Requirement: Please find every line of the listing below where "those" occurs and copy it.
····················
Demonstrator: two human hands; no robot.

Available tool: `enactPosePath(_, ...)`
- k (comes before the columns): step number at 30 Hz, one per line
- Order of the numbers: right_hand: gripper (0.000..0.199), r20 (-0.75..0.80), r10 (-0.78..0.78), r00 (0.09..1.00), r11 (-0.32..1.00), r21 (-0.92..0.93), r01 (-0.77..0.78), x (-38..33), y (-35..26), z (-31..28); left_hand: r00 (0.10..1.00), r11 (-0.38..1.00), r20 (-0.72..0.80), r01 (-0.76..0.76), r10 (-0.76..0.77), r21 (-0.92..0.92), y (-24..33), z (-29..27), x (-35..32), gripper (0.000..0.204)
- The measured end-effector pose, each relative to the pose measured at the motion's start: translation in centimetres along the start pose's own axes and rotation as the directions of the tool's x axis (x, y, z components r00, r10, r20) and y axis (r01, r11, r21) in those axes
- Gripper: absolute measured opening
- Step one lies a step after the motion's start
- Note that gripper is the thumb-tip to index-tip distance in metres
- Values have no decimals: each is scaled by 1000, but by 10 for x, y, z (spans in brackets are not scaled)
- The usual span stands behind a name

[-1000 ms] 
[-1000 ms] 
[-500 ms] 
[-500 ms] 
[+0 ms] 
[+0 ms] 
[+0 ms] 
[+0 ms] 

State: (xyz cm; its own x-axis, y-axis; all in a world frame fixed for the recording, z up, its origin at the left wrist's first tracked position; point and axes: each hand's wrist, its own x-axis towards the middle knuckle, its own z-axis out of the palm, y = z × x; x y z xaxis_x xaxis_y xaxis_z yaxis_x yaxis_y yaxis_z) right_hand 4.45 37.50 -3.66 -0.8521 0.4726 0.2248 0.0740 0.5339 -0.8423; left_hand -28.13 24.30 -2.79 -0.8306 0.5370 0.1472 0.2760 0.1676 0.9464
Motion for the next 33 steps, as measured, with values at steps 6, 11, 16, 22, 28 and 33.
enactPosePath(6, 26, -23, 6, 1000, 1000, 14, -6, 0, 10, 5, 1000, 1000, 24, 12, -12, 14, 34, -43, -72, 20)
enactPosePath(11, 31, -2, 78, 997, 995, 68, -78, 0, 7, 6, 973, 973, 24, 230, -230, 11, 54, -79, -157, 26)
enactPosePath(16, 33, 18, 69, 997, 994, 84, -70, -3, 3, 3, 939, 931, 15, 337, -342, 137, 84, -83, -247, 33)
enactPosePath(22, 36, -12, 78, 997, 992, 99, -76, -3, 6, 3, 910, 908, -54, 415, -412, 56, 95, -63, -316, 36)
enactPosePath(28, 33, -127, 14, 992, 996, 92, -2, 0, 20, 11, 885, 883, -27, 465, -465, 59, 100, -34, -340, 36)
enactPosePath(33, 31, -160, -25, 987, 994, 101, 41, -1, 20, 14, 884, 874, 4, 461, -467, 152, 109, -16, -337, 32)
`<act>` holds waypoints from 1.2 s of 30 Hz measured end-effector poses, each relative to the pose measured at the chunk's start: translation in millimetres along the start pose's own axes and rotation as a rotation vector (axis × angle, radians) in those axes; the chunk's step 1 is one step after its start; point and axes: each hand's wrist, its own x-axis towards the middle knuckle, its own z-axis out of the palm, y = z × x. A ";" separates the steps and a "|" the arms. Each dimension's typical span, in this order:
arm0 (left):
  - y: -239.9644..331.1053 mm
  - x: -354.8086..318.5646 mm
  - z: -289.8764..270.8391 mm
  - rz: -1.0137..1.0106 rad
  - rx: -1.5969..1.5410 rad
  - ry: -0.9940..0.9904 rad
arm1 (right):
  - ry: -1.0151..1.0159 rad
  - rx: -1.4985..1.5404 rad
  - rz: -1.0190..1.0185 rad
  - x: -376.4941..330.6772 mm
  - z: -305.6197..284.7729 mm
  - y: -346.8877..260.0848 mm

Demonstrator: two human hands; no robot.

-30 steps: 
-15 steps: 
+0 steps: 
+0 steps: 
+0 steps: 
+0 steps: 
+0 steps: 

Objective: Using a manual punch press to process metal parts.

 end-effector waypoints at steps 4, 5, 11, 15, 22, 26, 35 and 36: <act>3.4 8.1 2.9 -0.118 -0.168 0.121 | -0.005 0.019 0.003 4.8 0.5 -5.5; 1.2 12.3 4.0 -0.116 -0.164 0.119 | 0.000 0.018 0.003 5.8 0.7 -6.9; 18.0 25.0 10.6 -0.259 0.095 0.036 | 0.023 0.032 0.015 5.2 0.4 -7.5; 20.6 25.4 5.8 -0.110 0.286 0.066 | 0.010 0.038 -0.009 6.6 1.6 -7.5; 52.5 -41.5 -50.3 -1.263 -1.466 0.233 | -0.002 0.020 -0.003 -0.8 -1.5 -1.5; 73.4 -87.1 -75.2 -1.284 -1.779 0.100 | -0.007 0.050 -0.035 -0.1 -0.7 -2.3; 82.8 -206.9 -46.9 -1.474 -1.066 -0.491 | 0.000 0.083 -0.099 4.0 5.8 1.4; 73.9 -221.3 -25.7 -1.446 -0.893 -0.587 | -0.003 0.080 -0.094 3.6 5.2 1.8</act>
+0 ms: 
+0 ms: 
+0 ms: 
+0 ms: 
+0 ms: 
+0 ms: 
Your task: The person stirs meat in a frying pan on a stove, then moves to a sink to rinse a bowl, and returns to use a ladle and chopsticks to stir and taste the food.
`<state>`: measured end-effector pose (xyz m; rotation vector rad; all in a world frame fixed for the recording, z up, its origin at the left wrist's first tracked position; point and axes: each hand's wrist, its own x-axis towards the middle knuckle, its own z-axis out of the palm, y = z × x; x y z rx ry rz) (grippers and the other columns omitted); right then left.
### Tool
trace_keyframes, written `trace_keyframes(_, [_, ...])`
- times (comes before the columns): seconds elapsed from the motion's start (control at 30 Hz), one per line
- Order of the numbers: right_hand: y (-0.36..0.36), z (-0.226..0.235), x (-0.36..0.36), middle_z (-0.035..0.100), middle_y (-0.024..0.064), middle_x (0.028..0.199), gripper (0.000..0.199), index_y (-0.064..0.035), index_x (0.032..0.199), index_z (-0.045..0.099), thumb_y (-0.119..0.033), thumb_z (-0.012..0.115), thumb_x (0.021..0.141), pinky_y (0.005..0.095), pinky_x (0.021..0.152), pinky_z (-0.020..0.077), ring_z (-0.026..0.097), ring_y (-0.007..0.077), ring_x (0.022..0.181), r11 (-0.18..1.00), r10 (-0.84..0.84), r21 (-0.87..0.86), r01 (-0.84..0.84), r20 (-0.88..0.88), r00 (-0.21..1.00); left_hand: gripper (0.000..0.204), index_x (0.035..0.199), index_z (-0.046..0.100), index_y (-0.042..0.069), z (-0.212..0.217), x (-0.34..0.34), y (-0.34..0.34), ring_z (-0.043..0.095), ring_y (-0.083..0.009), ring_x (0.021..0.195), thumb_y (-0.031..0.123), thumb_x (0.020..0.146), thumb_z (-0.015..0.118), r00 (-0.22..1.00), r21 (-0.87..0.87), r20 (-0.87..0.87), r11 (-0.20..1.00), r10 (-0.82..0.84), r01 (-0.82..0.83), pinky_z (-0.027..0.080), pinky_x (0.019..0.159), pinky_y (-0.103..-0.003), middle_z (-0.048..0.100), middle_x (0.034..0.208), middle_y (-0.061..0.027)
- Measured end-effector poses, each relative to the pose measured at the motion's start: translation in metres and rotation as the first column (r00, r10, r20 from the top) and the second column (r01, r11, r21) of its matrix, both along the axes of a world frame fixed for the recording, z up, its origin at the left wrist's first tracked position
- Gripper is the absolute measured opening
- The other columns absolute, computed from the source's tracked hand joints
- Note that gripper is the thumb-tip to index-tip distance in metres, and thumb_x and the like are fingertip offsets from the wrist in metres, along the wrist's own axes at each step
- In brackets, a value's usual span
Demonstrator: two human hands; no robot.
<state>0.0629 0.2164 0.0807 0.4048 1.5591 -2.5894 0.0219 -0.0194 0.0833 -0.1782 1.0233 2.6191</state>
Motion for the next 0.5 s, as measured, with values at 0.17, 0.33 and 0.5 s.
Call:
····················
Result of this exercise:
- The measured end-effector pose, each relative to the pose measured at the motion's start: translation in centimetres along the start pose's own axes and rotation as the directions of the tool's x axis (x, y, z components r00, r10, r20) and y axis (r01, r11, r21) in those axes
`<act>` holds waypoints from 1.2 s of 30 Hz measured end-effector poses, each relative to the pose measured at the chunk's start: translation in millimetres along the start pose's own axes and rotation as a rotation vector (axis × angle, radians) in those axes; the chunk's step 1 is one step after its start; point and axes: each hand's wrist, its own x-axis towards the middle knuckle, its own z-axis out of the palm, y = z × x. A ";" separates the steps and a "|" the arms. Each dimension's typical span, in this order:

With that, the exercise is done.